ASSIGNED TASK » From the entries below, copy every line holding the word "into".

THE DATA »
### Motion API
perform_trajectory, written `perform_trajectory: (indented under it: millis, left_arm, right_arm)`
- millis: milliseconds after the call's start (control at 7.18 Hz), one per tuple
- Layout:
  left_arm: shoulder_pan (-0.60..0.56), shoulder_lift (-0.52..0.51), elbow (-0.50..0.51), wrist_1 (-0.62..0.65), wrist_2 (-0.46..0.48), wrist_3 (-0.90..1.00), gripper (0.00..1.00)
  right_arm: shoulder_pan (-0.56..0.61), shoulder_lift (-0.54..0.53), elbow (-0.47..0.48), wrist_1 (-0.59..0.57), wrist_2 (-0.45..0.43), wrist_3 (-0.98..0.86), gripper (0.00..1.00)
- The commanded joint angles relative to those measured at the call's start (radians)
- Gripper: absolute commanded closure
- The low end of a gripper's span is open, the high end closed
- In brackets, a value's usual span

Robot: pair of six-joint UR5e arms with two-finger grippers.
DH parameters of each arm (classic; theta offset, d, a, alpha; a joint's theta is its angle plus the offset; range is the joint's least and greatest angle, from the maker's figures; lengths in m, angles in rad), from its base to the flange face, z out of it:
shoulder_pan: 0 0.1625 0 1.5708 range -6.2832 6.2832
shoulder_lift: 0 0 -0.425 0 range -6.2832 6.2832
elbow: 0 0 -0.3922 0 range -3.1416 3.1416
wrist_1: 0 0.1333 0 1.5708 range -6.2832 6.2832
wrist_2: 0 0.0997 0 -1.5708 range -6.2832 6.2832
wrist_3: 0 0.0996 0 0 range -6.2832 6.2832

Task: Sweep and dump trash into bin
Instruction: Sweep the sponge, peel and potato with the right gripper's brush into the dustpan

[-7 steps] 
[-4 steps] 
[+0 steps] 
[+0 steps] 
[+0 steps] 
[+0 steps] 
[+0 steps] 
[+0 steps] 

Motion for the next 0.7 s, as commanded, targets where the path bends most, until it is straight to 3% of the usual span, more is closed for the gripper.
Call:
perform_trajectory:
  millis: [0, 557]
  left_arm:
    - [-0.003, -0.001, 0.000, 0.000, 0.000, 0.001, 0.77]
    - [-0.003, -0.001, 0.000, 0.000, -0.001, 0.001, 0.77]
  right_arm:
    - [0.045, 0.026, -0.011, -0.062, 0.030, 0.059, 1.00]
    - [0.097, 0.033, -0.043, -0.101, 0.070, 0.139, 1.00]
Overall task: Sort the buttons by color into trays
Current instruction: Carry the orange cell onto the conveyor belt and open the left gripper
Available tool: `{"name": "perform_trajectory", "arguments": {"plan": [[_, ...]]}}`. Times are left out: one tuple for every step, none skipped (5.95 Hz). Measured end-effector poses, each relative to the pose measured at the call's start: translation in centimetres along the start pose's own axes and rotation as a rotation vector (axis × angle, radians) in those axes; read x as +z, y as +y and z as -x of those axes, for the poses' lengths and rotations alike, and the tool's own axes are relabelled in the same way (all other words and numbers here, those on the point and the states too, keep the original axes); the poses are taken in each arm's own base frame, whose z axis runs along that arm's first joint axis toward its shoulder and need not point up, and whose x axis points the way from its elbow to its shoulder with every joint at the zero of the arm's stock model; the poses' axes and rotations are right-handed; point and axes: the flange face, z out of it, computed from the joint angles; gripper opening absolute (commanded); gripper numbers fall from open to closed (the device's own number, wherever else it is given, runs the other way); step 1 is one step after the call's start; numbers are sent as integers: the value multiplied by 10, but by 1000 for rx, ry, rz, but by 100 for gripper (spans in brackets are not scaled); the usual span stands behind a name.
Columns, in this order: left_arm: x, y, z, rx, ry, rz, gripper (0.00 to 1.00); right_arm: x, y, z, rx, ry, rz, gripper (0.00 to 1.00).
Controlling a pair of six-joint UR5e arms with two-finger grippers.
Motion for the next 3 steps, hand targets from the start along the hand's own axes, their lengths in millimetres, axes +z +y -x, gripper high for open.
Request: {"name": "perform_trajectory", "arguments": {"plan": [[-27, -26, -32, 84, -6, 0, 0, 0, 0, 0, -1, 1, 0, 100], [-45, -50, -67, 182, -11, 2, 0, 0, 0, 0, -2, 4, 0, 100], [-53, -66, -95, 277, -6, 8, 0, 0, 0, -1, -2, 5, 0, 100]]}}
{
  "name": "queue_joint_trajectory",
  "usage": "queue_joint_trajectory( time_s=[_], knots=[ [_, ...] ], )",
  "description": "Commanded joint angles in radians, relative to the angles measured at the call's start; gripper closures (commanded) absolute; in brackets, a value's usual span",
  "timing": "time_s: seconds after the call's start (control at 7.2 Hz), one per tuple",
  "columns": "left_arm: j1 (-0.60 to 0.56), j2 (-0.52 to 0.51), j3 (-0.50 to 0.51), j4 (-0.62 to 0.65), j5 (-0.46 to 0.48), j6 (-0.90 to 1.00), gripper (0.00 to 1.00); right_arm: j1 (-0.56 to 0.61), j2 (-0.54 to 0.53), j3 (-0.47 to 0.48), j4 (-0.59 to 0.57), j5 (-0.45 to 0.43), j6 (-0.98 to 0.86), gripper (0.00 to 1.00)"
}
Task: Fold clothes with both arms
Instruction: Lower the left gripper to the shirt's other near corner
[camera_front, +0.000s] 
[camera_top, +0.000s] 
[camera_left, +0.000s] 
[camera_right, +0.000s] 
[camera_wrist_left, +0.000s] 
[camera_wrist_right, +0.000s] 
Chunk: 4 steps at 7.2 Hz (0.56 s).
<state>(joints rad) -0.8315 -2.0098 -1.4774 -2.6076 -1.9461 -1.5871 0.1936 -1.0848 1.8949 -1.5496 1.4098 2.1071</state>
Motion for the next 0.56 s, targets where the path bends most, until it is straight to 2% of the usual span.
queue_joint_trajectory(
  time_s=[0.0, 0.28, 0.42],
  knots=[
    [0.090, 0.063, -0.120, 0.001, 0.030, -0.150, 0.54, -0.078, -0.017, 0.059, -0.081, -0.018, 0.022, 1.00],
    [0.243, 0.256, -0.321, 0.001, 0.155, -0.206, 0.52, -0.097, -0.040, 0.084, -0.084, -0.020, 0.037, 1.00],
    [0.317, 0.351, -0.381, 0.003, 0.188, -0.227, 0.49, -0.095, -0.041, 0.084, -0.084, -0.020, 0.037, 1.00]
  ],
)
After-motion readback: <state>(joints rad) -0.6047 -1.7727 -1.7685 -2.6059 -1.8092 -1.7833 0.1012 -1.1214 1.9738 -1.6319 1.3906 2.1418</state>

ANSWER TO THE PROBLEM »
Task: Sweep and dump trash into bin
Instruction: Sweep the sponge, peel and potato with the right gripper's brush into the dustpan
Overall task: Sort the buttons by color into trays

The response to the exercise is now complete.